> _Task directions_
In the listing below, find the line with "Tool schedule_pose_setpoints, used" and the line with "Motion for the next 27". Repeat those two lines and all lines between them exactly.

> _Entries provided_
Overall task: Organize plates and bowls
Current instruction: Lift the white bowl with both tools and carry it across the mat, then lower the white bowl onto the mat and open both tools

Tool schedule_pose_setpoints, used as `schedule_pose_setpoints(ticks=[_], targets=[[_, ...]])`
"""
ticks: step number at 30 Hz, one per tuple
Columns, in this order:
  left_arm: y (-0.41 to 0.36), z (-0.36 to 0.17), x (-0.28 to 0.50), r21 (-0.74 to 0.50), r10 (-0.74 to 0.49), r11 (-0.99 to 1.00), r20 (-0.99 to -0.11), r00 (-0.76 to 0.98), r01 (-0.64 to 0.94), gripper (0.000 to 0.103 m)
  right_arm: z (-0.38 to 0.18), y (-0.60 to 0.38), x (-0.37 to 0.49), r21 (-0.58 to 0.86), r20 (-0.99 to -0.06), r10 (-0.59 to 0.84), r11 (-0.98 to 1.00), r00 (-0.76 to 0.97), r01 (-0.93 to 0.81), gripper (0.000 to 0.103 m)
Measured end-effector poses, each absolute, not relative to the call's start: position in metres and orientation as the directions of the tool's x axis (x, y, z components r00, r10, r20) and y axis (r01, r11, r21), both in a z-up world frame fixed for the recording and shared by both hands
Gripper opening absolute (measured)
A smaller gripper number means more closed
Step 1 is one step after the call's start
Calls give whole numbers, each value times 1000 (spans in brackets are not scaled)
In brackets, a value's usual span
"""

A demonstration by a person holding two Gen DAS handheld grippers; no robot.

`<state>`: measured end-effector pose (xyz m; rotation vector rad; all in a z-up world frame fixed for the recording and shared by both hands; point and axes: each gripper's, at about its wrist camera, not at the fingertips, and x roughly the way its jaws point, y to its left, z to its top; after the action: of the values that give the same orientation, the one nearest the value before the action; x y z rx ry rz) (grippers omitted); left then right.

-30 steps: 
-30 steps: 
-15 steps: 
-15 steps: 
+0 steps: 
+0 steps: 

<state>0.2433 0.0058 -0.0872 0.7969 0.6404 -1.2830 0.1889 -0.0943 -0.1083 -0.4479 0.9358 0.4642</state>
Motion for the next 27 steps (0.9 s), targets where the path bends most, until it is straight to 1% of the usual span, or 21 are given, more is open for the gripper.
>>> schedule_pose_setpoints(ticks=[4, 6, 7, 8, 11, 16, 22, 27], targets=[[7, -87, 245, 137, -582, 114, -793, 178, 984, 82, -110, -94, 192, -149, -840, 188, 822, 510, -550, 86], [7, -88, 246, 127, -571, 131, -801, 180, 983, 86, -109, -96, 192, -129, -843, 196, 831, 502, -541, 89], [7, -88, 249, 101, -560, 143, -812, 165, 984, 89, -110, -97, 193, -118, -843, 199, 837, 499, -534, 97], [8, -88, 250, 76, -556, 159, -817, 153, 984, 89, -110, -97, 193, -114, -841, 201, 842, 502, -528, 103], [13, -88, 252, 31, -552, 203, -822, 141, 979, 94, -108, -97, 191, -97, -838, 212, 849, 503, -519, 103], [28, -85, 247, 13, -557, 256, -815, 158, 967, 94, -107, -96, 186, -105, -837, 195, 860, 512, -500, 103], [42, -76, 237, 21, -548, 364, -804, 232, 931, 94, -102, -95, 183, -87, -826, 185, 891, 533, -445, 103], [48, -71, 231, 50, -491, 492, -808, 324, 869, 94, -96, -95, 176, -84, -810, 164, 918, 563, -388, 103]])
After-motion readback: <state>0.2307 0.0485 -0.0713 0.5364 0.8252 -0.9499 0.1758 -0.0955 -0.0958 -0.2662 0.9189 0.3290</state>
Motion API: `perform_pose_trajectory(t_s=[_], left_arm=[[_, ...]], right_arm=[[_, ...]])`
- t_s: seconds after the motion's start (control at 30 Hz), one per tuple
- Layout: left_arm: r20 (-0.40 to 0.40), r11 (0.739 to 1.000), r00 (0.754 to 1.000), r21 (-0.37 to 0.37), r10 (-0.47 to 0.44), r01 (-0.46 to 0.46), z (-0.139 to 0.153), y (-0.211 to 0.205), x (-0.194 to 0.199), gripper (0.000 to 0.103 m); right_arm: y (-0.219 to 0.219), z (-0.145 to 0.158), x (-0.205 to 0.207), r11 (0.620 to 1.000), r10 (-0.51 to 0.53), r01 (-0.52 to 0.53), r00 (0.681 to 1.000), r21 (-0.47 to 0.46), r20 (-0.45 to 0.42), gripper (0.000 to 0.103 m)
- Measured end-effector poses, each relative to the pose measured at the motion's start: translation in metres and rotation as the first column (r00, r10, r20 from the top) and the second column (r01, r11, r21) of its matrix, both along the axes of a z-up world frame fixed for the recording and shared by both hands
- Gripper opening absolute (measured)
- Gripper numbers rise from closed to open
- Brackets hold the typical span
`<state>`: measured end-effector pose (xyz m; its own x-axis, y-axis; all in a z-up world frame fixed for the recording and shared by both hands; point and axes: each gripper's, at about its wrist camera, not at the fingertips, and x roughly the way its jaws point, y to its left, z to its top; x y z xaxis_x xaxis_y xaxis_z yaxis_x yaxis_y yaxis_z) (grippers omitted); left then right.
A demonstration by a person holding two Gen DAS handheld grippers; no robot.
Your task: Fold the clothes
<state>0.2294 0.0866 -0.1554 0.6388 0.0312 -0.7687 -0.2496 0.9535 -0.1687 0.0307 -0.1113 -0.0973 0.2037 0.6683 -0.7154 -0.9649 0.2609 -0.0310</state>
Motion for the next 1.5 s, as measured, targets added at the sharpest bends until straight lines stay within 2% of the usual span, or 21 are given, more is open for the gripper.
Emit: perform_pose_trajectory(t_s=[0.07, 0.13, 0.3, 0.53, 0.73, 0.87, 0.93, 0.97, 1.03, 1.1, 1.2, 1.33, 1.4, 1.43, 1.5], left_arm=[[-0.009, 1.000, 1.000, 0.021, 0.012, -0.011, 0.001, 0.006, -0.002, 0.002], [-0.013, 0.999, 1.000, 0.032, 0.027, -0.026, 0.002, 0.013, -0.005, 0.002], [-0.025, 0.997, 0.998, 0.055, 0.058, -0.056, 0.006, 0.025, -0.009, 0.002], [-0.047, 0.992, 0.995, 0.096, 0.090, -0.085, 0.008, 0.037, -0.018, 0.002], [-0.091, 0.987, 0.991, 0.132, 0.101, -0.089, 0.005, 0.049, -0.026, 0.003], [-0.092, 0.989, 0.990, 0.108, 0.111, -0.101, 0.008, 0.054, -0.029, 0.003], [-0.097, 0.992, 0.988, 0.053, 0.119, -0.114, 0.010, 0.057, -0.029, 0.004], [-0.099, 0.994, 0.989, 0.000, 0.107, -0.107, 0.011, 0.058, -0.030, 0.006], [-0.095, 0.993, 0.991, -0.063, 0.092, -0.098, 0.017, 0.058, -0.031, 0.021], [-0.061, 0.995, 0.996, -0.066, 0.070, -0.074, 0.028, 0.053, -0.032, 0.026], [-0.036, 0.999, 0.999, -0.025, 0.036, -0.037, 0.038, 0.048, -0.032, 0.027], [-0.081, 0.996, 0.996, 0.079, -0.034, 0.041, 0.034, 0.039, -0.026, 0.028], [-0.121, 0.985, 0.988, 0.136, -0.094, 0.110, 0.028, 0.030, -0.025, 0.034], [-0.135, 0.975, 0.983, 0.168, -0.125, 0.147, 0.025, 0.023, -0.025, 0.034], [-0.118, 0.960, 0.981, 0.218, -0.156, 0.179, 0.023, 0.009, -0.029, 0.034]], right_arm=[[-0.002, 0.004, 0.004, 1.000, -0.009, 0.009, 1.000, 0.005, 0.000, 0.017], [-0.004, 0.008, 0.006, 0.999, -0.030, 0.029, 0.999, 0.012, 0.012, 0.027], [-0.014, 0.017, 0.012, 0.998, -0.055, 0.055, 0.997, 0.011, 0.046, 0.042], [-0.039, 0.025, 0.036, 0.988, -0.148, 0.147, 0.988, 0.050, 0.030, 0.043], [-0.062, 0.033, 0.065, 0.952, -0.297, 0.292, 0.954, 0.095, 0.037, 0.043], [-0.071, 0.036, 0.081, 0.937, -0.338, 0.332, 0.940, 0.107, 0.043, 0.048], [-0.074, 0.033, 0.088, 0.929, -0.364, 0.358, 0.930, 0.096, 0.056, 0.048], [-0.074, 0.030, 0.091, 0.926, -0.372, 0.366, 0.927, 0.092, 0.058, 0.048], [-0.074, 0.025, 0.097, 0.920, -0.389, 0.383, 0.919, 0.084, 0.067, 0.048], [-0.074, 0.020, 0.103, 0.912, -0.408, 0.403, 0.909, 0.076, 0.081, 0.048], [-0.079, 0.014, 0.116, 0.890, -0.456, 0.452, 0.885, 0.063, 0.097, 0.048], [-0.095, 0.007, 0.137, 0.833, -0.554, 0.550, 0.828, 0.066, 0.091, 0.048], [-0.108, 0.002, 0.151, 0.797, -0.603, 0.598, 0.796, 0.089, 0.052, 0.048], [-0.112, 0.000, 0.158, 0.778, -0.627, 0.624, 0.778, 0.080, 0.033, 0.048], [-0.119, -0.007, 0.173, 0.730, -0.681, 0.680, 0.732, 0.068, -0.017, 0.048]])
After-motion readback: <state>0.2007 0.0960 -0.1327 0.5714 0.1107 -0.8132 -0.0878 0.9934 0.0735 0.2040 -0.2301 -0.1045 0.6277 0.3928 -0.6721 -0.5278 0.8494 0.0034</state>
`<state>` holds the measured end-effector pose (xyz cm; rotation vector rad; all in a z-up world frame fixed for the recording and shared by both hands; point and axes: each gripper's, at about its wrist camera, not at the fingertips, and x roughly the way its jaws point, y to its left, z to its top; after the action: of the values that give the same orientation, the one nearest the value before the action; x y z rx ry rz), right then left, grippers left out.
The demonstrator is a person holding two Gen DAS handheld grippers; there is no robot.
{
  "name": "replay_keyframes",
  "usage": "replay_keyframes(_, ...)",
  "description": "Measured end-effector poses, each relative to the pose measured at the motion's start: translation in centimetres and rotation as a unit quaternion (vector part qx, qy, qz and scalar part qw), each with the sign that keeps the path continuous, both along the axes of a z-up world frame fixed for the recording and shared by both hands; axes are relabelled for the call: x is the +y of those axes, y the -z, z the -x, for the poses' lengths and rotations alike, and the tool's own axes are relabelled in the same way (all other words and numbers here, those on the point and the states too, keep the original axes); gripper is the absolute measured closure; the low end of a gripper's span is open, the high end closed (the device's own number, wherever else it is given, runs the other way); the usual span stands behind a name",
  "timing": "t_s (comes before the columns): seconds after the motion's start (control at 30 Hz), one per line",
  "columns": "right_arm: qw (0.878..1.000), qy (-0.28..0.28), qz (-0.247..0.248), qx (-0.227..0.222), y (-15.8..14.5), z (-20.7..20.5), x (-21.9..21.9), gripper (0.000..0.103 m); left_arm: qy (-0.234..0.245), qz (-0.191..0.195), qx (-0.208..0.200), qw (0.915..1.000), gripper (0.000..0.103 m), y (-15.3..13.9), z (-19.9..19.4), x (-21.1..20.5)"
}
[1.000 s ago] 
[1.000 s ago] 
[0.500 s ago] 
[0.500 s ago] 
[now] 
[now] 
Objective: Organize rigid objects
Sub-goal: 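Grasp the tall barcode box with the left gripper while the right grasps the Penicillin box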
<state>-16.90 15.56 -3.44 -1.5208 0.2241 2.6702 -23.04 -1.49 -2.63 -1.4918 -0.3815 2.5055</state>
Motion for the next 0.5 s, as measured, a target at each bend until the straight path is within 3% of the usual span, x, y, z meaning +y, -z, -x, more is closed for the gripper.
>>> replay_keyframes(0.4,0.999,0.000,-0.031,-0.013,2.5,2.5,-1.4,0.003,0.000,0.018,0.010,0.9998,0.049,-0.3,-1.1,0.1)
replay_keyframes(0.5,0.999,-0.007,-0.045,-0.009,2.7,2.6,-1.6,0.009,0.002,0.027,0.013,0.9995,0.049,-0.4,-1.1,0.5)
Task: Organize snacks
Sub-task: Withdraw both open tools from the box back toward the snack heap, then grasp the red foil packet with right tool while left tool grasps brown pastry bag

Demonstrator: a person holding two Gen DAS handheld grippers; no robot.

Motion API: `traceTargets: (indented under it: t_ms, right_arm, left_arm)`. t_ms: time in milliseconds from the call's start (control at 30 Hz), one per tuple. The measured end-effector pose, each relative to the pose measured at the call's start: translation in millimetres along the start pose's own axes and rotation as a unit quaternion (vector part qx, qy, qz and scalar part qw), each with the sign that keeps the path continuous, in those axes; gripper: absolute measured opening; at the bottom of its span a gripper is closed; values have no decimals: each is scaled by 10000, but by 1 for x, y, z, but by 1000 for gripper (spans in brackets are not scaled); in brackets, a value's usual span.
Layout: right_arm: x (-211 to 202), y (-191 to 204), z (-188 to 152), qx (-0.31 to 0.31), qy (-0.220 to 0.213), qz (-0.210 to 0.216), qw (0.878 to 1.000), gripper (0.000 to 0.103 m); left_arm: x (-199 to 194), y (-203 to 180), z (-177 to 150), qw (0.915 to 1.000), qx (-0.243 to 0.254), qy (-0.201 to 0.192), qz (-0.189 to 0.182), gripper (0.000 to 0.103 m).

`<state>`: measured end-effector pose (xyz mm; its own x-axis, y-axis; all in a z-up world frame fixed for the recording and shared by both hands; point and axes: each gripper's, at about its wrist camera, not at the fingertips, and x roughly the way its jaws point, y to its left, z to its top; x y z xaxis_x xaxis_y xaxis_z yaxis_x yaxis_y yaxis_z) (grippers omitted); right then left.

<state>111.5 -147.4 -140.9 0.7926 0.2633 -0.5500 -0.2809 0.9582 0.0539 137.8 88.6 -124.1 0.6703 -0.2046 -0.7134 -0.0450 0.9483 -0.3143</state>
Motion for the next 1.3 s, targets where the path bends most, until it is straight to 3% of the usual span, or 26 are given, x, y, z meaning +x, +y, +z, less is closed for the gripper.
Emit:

> _Solution_
Tool schedule_pose_setpoints, used as `schedule_pose_setpoints(ticks=[_], targets=[[_, ...]])`
"""
ticks: step number at 30 Hz, one per tuple
Columns, in this order:
  left_arm: y (-0.41 to 0.36), z (-0.36 to 0.17), x (-0.28 to 0.50), r21 (-0.74 to 0.50), r10 (-0.74 to 0.49), r11 (-0.99 to 1.00), r20 (-0.99 to -0.11), r00 (-0.76 to 0.98), r01 (-0.64 to 0.94), gripper (0.000 to 0.103 m)
  right_arm: z (-0.38 to 0.18), y (-0.60 to 0.38), x (-0.37 to 0.49), r21 (-0.58 to 0.86), r20 (-0.99 to -0.06), r10 (-0.59 to 0.84), r11 (-0.98 to 1.00), r00 (-0.76 to 0.97), r01 (-0.93 to 0.81), gripper (0.000 to 0.103 m)
Measured end-effector poses, each absolute, not relative to the call's start: position in metres and orientation as the directions of the tool's x axis (x, y, z components r00, r10, r20) and y axis (r01, r11, r21), both in a z-up world frame fixed for the recording and shared by both hands
Gripper opening absolute (measured)
A smaller gripper number means more closed
Step 1 is one step after the call's start
Calls give whole numbers, each value times 1000 (spans in brackets are not scaled)
In brackets, a value's usual span
"""

A demonstration by a person holding two Gen DAS handheld grippers; no robot.

`<state>`: measured end-effector pose (xyz m; rotation vector rad; all in a z-up world frame fixed for the recording and shared by both hands; point and axes: each gripper's, at about its wrist camera, not at the fingertips, and x roughly the way its jaws point, y to its left, z to its top; after the action: of the values that give the same orientation, the one nearest the value before the action; x y z rx ry rz) (grippers omitted); left then right.

-30 steps: 
-30 steps: 
-15 steps: 
-15 steps: 
+0 steps: 
+0 steps: 

<state>0.2433 0.0058 -0.0872 0.7969 0.6404 -1.2830 0.1889 -0.0943 -0.1083 -0.4479 0.9358 0.4642</state>
Motion for the next 27 steps (0.9 s), targets where the path bends most, until it is straight to 1% of the usual span, or 21 are given, more is open for the gripper.

The complete answer has been presented.